The All New Gabriel Newell's Digital Wonder Emporium, aka, The Steam Update Thread

BadKen wrote:

Press release

"Our Steam partners, who are delivering over a thousand games to 25 million Steam clients, are very excited about adding support for the Mac," said Jason Holtman, Director of Business Development at Valve. "Steamworks for the Mac supports all of the Steamworks APIs, and we have added a new feature, called Steam Play, which allows customers who purchase the product for the Mac or Windows to play on the other platform free of charge. For example, Steam Play, in combination with the Steam Cloud, allows a gamer playing on their work PC to go home and pick up playing the same game at the same point on their home Mac. We expect most developers and publishers to take advantage of Steam Play."

Wow.

So duel licenses are a go?

A good way to get some people on mac steam from day one. Hopefully that audience will give other developers and publishers an incentive to get their mac catalogue on there.

One wish for the future is that the store clearly shows what platform and license the games are for: mac, pc, or both.

WizKid wrote:

So duel licenses are a go?

Pistols at dawn, sir!

Impulse and GamersGate aren't going to like this one little bit.

Impulse and GamersGate can come up with a competing product. The mac is mostly unclaimed territory, anyone could have done this, including apple (GamesForApple, iGame) but no one seemed interested because of the perceived 'there's no games on mac'.

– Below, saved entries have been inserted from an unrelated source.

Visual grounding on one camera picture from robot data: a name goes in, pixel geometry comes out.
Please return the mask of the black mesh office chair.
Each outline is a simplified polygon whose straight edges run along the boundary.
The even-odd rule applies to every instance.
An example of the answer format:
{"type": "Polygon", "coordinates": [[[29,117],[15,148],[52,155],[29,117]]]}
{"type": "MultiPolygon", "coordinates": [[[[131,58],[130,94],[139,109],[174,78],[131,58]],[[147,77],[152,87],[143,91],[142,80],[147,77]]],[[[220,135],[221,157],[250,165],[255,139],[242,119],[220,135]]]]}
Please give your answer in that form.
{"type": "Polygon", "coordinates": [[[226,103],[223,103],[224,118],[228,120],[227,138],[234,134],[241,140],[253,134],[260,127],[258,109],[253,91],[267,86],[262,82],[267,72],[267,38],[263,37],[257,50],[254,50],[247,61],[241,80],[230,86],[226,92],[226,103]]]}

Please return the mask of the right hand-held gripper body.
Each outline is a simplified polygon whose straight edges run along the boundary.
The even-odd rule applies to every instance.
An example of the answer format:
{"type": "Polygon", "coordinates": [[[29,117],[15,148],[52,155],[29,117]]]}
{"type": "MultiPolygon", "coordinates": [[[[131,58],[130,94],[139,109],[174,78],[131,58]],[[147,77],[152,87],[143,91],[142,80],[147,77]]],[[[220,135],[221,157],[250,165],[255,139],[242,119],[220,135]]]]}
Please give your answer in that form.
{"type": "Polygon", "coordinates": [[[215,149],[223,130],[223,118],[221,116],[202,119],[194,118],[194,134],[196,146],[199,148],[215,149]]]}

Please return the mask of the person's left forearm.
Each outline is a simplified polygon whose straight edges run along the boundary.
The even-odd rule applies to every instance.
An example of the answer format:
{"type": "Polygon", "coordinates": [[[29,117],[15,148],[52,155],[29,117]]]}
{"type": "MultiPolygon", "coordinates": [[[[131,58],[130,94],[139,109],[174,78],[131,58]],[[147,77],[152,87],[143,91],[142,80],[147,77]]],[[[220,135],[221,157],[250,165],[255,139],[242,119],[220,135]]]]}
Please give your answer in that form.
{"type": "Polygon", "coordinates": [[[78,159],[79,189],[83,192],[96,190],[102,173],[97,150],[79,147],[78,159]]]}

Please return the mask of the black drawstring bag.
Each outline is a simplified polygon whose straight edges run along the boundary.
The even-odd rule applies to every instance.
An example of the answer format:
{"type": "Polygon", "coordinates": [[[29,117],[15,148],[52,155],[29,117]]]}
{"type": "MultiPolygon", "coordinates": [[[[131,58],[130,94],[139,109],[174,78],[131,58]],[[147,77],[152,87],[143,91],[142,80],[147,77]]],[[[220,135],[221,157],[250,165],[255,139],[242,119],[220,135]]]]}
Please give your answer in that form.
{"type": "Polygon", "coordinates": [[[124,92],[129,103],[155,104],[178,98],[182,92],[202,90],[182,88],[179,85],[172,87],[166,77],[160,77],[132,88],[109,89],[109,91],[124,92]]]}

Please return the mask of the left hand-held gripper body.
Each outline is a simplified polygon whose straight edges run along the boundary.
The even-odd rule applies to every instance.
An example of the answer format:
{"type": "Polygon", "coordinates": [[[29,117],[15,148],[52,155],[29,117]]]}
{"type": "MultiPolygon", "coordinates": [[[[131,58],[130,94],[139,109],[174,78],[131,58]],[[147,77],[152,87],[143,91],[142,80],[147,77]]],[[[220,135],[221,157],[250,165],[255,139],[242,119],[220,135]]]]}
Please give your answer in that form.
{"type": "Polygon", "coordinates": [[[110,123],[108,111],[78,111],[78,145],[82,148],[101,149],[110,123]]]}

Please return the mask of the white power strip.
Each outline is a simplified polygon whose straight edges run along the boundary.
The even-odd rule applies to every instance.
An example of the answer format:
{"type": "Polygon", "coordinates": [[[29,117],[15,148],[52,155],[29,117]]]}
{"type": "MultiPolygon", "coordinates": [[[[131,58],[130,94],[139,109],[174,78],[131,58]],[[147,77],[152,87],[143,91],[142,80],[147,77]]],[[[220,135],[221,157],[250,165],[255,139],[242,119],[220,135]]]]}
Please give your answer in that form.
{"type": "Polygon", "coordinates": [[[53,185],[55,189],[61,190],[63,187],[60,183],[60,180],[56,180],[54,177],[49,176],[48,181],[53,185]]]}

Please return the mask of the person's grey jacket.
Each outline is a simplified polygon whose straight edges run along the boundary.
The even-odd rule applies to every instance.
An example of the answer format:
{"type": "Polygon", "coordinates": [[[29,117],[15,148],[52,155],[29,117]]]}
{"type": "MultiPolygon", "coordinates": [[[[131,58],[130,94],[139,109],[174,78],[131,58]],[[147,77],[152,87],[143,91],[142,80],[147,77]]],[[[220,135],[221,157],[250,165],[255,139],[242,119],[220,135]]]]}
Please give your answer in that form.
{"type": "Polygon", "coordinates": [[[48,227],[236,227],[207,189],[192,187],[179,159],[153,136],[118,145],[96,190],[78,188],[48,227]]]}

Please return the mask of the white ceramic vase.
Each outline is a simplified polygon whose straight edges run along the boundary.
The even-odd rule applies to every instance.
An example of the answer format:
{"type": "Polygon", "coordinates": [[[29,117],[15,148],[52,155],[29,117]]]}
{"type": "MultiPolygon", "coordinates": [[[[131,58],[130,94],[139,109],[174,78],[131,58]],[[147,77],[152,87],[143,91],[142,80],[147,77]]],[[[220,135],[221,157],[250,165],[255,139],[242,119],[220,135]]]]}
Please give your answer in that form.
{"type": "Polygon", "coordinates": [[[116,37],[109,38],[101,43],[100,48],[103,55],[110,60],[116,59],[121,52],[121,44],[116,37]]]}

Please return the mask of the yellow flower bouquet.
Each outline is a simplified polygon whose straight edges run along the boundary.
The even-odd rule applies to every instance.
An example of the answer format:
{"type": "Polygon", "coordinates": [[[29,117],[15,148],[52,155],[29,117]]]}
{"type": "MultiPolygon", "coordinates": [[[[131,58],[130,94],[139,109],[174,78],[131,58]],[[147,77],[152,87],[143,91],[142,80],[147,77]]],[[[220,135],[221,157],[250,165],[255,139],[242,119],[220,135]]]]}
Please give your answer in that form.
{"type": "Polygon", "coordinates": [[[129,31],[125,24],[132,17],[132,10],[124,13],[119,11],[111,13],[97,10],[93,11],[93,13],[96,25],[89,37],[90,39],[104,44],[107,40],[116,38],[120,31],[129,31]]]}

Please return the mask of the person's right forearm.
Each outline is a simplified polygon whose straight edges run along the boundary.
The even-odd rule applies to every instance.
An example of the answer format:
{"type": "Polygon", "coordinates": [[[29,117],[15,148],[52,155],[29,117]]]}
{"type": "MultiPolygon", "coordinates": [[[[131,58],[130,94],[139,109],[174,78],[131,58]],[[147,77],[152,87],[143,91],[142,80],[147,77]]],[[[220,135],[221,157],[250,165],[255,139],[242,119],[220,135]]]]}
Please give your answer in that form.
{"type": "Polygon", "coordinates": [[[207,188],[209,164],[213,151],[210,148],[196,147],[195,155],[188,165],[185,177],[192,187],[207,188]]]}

This announcement (assuming the Valve games are ported) just reduced my need to Boot Camp by about 50%.

Scratched wrote:

Impulse and GamersGate can come up with a competing product. The mac is mostly unclaimed territory, anyone could have done this, including apple (GamesForApple, iGame) but no one seemed interested because of the perceived 'there's no games on mac'.

To be fair, there really aren't a lot of games on mac. It might not be worth it for Impulse or GamersGate to come up with a mac delivery system if they have nothing to send to the mac. Steam now has some of the more popular PC games available today to sell the system. Pretty much how they got into the PC market too.

One has to wonder how much Steam's user metrics figured into this equation. By that I mean: I presume that when I run Steam on my bootcamped Mac, it gives them some amount of configuration data.

So perhaps they know something about the ratio of Steam customers running on bootcamped Macs vs. those running on non-Mac PCs that the rest of the industry doesn't know. If, completely making up a number, 25% of all Steam users are running on Macs running Windows, that's not an insignificant fraction of the market.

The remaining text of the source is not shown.